Nikita ("Niki") Palli (ניקיטה (ניקי) פאלי; born 28 May 1987 in Moldova) is an Israeli athlete competing in the high jump.

==Biography==
At the age of 8, Niki Palli moved with his family from Moldova to Israel. In 2005 Palli became an Israeli citizen.

==Sports career==
In 2005, Palli improved his personal best from 2.09 to 2.25 meters and became Israeli champion in high jump.

At the 2006 European Athletics Championships in Gothenburg he finished sixth, after achieving 2.27 meters. At the 2006 World Junior Championships in Beijing he finished 2nd, jumping 2.29 meters. His current personal best is 2.30 meters, achieved on July 12, 2006, in the 2006 Israel athletics championships in Tel Aviv. This is the Israeli junior record and second-best performance for an Israeli high jumper. The record is held by Konstantin Matusevich with 2.36 meters.

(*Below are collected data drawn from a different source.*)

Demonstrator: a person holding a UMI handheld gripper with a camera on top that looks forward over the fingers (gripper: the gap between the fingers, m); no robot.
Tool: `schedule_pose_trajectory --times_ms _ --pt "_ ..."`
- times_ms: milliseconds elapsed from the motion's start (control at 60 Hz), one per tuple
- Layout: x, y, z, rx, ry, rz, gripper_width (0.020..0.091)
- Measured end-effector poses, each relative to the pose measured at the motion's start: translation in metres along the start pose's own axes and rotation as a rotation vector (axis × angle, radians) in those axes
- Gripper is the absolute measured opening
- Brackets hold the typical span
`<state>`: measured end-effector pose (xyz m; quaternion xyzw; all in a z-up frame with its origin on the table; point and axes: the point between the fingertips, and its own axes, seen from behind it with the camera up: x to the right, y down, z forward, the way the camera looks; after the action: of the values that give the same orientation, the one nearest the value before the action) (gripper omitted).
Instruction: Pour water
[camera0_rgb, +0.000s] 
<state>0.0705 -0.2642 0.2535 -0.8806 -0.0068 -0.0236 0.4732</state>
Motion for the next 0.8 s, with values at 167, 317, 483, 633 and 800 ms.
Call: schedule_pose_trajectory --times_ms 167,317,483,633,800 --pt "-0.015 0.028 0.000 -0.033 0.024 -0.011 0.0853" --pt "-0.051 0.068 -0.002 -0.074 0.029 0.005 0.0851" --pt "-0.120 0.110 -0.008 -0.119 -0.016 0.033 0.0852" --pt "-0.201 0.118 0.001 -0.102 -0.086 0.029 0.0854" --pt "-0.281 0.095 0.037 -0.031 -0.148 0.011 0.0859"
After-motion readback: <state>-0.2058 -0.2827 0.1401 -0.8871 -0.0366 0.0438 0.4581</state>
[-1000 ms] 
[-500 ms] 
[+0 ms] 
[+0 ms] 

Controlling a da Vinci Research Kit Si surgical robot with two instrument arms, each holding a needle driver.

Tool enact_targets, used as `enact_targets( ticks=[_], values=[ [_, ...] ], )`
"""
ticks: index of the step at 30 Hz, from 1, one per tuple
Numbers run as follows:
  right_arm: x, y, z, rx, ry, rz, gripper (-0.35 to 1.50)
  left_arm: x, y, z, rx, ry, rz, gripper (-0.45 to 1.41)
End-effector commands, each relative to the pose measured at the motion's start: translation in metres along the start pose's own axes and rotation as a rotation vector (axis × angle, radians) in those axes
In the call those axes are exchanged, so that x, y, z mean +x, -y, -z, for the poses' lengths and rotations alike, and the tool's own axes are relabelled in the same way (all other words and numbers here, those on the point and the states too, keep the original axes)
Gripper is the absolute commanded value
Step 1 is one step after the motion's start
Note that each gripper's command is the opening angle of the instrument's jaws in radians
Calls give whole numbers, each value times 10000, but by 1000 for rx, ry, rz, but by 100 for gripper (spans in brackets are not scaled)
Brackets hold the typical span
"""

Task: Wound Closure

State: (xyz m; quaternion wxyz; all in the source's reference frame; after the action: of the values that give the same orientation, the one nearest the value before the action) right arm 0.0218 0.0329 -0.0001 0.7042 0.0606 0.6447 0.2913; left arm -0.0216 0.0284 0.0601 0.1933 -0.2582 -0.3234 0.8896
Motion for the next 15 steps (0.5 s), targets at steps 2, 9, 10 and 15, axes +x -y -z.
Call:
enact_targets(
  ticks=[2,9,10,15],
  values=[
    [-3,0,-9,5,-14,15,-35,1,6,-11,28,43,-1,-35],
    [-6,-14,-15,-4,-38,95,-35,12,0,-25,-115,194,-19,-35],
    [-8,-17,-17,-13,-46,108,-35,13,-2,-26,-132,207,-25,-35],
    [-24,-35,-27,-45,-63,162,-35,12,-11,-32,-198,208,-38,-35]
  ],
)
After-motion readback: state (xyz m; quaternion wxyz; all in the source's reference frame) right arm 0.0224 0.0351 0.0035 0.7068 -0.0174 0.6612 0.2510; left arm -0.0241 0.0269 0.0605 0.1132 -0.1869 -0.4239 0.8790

At the 2007 European Athletics Indoor Championships he finished eighth and last in the final, only clearing 2.15 metres.

He cleared a season best 2.27 meters twice in July and qualified for 2008 Summer Olympics.

He competed on behalf of Israel at the 2008 Summer Olympics in Beijing, China.

He tied for the silver medal in the high jump at the 2017 Maccabiah Games, jumping 2.05 meters.